Begin with the first line below and retype each line exactly through the line containing "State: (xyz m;". Any pictures are to be left out.

+ + +

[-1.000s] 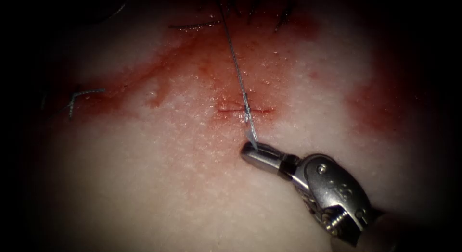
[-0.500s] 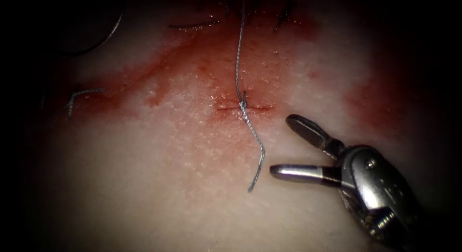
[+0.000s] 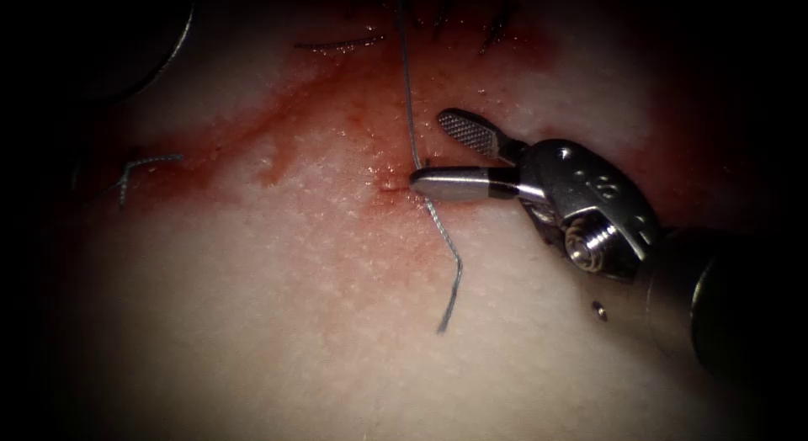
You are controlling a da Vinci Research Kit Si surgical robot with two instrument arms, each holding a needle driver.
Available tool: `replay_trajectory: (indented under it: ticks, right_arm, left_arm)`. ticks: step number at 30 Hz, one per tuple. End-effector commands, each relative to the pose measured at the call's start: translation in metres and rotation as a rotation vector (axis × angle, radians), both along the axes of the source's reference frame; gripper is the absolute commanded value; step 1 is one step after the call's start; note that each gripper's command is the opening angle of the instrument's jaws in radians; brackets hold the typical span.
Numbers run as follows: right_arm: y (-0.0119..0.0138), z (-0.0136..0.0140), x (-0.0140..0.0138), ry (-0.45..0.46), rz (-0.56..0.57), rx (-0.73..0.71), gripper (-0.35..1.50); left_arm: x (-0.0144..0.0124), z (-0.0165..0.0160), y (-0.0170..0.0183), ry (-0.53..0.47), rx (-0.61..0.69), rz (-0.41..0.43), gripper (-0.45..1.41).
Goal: Wound Closure
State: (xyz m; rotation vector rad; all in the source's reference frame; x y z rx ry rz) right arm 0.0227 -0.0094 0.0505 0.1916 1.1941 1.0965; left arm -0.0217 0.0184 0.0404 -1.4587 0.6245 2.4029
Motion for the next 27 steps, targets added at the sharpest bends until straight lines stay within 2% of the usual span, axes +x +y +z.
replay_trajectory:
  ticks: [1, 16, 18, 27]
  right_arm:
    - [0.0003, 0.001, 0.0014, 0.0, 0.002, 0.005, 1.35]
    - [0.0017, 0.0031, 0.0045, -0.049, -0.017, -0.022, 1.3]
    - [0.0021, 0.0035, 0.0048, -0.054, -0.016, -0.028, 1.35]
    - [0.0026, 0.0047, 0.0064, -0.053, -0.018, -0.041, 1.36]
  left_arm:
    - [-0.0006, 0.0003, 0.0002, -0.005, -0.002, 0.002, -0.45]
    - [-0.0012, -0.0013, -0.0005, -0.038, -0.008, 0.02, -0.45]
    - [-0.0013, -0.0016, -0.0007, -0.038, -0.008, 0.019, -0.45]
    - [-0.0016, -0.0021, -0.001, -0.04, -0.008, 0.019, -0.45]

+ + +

RESPONSE TO THIS TASK –
[-1.000s] 
[-0.500s] 
[+0.000s] 
You are controlling a da Vinci Research Kit Si surgical robot with two instrument arms, each holding a needle driver.
Available tool: `replay_trajectory: (indented under it: ticks, right_arm, left_arm)`. ticks: step number at 30 Hz, one per tuple. End-effector commands, each relative to the pose measured at the call's start: translation in metres and rotation as a rotation vector (axis × angle, radians), both along the axes of the source's reference frame; gripper is the absolute commanded value; step 1 is one step after the call's start; note that each gripper's command is the opening angle of the instrument's jaws in radians; brackets hold the typical span.
Numbers run as follows: right_arm: y (-0.0119..0.0138), z (-0.0136..0.0140), x (-0.0140..0.0138), ry (-0.45..0.46), rz (-0.56..0.57), rx (-0.73..0.71), gripper (-0.35..1.50); left_arm: x (-0.0144..0.0124), z (-0.0165..0.0160), y (-0.0170..0.0183), ry (-0.53..0.47), rx (-0.61..0.69), rz (-0.41..0.43), gripper (-0.45..1.41).
Goal: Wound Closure
State: (xyz m; rotation vector rad; all in the source's reference frame; x y z rx ry rz) right arm 0.0227 -0.0094 0.0505 0.1916 1.1941 1.0965; left arm -0.0217 0.0184 0.0404 -1.4587 0.6245 2.4029

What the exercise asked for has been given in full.